Li announced the growth target in the annual government work report, which also outlined plans to stabilise economic growth by boosting domestic demand and creating 12 million new urban jobs.
He stressed that the target underscores China’s resolve to “meet difficulties head-on and strive hard to deliver.”
He added that under the leadership of Xi Jinping and “with the dedicated efforts of our people across the country, China can prevail over any difficulty in pursuing development. “The giant ship of China’s economy will continue to cleave the waves and sail steadily toward the future,” he said.

In the work report, Li said that the government wanted to make domestic demand the “main engine and anchor of economic growth.”
However, details on how the government would do this were scant, save for a pledge to issue 300bn yuan ($41.2bn) of special treasury bonds to support consumer goods trade-in programmes.

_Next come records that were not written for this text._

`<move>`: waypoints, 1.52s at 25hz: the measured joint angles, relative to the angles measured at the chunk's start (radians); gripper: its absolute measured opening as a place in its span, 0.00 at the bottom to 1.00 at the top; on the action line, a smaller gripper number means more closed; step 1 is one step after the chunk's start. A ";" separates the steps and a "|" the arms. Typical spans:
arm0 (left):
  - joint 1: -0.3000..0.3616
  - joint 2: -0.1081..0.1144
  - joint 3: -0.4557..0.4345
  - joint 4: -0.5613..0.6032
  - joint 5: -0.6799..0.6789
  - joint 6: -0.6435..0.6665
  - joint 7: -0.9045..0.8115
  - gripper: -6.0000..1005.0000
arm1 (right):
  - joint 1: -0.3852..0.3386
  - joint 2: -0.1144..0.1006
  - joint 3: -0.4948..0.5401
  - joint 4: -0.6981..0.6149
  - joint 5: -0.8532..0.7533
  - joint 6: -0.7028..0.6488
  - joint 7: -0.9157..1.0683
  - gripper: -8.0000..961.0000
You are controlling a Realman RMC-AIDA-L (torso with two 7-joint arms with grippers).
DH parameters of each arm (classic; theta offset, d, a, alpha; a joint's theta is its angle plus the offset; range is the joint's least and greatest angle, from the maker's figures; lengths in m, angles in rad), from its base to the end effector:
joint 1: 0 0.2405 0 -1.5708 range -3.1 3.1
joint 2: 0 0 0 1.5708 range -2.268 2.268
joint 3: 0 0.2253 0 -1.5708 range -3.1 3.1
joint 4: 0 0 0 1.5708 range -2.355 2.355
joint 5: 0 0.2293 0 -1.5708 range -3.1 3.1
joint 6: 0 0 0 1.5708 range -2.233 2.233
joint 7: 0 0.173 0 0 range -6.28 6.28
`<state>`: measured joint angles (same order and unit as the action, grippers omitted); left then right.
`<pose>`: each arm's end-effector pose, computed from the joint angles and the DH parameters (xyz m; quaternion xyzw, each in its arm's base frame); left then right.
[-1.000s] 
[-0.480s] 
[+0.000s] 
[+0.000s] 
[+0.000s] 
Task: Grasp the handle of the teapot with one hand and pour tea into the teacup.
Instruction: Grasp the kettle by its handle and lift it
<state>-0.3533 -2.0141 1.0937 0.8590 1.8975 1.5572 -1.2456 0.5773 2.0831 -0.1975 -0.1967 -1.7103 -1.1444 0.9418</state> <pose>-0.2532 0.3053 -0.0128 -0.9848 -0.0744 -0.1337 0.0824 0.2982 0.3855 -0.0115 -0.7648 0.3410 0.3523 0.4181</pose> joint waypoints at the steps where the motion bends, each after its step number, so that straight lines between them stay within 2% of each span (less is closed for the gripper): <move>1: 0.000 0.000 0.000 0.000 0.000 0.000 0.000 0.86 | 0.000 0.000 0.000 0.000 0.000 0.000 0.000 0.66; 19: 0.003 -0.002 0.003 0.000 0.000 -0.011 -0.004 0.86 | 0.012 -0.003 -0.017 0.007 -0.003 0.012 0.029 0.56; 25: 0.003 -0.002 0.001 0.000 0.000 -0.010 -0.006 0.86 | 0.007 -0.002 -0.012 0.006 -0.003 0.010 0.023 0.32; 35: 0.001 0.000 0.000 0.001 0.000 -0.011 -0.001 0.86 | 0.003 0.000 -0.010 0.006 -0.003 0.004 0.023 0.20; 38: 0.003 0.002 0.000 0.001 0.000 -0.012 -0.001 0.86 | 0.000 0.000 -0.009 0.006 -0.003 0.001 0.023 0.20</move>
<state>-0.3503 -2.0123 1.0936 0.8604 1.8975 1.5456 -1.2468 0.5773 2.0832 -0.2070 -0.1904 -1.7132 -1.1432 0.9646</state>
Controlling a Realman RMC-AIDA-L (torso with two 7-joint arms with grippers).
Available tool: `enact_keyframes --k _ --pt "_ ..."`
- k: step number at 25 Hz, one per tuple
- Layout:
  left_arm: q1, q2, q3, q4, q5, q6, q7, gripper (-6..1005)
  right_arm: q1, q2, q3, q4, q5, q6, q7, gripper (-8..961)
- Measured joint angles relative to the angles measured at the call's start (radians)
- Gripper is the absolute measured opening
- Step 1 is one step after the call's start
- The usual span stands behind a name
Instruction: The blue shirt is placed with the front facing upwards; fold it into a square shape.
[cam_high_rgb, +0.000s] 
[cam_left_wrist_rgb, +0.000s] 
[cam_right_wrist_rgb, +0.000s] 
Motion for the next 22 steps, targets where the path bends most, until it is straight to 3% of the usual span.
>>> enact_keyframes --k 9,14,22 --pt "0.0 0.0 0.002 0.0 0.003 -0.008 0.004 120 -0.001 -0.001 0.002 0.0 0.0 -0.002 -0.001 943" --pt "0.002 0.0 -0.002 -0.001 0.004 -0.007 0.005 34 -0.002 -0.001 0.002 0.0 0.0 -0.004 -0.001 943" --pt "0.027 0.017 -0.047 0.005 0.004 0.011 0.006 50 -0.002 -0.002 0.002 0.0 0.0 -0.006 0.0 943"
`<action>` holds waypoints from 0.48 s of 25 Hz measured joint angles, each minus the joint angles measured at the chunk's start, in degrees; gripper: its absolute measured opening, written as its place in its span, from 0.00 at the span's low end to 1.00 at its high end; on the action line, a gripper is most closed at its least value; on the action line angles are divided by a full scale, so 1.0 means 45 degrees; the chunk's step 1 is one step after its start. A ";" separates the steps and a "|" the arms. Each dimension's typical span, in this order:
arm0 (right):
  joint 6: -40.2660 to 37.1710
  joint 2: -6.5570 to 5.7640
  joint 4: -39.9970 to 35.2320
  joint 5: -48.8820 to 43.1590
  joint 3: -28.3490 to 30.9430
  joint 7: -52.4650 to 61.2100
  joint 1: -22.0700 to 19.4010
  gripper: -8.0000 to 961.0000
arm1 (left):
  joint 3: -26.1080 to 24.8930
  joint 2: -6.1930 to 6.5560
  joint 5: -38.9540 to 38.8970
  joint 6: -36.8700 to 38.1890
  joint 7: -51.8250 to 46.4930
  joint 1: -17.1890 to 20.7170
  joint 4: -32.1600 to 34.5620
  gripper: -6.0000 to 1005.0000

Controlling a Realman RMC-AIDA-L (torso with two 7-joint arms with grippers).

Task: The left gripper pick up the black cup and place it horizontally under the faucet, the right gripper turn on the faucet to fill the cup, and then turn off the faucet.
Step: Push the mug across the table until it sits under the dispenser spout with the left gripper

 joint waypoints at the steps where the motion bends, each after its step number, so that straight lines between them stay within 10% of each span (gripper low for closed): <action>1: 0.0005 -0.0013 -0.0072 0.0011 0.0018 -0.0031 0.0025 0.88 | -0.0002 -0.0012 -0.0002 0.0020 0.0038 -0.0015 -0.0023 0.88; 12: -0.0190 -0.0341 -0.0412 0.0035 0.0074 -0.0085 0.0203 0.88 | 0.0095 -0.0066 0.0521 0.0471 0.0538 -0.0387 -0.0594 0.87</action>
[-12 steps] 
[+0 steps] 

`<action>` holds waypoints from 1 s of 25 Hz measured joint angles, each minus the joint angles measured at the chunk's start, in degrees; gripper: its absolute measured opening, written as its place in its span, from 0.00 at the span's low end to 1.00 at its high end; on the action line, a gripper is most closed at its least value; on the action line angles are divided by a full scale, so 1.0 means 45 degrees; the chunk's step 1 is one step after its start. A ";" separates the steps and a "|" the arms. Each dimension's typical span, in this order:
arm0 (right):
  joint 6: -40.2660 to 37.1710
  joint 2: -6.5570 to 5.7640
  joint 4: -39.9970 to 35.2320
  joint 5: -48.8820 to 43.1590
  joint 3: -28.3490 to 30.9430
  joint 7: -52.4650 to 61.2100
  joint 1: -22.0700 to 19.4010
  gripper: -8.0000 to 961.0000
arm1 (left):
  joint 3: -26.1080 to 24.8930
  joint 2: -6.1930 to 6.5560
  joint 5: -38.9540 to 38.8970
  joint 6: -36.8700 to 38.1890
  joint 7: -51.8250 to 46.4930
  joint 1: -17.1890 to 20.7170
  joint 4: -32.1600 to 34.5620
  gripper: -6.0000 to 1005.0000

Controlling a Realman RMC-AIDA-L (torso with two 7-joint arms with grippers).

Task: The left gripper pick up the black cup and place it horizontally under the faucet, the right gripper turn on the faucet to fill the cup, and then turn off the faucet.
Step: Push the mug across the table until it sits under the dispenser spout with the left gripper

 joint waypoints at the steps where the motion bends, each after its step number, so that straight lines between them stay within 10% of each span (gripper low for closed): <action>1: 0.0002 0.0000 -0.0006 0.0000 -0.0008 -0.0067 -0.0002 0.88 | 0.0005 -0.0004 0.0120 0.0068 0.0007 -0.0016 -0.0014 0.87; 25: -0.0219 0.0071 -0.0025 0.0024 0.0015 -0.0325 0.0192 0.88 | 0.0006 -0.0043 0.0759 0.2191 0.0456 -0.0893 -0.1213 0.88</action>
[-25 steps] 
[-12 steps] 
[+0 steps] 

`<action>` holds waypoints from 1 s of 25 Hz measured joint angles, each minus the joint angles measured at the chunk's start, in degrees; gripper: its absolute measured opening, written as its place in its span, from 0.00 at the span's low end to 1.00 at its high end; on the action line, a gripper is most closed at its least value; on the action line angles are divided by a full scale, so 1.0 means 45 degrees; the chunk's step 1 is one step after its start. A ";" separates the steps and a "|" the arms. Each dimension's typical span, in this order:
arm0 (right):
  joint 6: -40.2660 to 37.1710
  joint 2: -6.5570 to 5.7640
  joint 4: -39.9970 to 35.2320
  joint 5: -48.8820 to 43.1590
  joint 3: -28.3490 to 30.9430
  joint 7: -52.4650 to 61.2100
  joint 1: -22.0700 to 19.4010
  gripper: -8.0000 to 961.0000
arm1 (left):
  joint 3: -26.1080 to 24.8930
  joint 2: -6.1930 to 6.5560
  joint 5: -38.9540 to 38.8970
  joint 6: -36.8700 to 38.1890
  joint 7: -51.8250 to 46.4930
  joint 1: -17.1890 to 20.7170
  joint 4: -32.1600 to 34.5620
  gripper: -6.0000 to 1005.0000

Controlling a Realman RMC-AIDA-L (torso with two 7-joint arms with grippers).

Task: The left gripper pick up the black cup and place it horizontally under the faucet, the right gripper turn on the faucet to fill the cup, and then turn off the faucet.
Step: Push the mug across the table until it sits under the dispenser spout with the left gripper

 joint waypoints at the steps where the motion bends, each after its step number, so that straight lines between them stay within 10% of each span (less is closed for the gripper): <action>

Beijing is increasingly focused on the need to develop domestic innovation and hi-tech industries, fields which Xi Jinping, China’s leader, calls “new quality productive forces.”
Addressing the nearly 3,000 delegates who gathered in Beijing’s Great Hall of the People for the opening session of the NPC, Li said that the government would “establish a mechanism to increase funding for industries of the future” such as artificial intelligence and 6G.
The push for “new quality productive forces”, which include electric vehicles and battery storage, is linked to China’s green ambitions.
However, experts warned that a key climate pledge in Wednesday’s report – to reduce carbon intensity by 3% per unit of GDP – was insufficient.
Carbon intensity refers to how much CO2 is emitted for every dollar of economic activity.
The prominence of heavy industries in China’s economy means that China’s carbon intensity has traditionally been much higher than other countries. In 2023, it produced twice as much CO2 per dollar as the global average.
Zhe Yao, a Global Policy Adviser at Greenpeace East Asia, stated that achieving the 3% target announced on Wednesday means that China would miss its target of reducing carbon intensity by 18% between 2021 and 2025.
“Despite the record expansion of renewables, an inconvenient truth is that China’s economy hasn’t become much more energy efficient in recent years … As policymakers continue to look for new drivers of growth, they shouldn’t forget the need for a new mode of growth that is less dependent on energy.”
Zhe Yao
The government work report also said that China would “firmly advance” the cause of unification with Taiwan and “refine the mechanisms for strengthening mutual support between civilian sectors and the military”, a reference to the civil-military fusion strategy that has caused alarm in the west.
Ambitious Target
According to Alicia García-Herrero, the Chief Economist for Asia Pacific at investment bank Natixis, the GDP target is “very ambitious.”
However, she said that it was “non-reachable” without a bigger stimulus, especially in light of the increased tariffs.
Economists believe that the 5% growth target, which is in line with 2024’s figure, will be challenging.
China reached its target last year with a last-minute export boom. Exports surged by 10.7% in December, pushing China’s trade surplus to a record $1tn.
However, with a new US-China trade war as Donald Trump settles into his second term in the White House, it will be harder to boost the economy through trade.
This week, Trump doubled tariffs on most Chinese goods to 20%, with some duties reaching 45%.
China swiftly announced retaliatory tariffs of its own, imposing duties of up to 15% on agricultural goods.
China’s challenge for 2025 will be shielding its economy from the impact of the trade war.
Economists have urged policymakers to boost stimulus measures, especially those that would put more money in consumers’ pockets to boost domestic demand.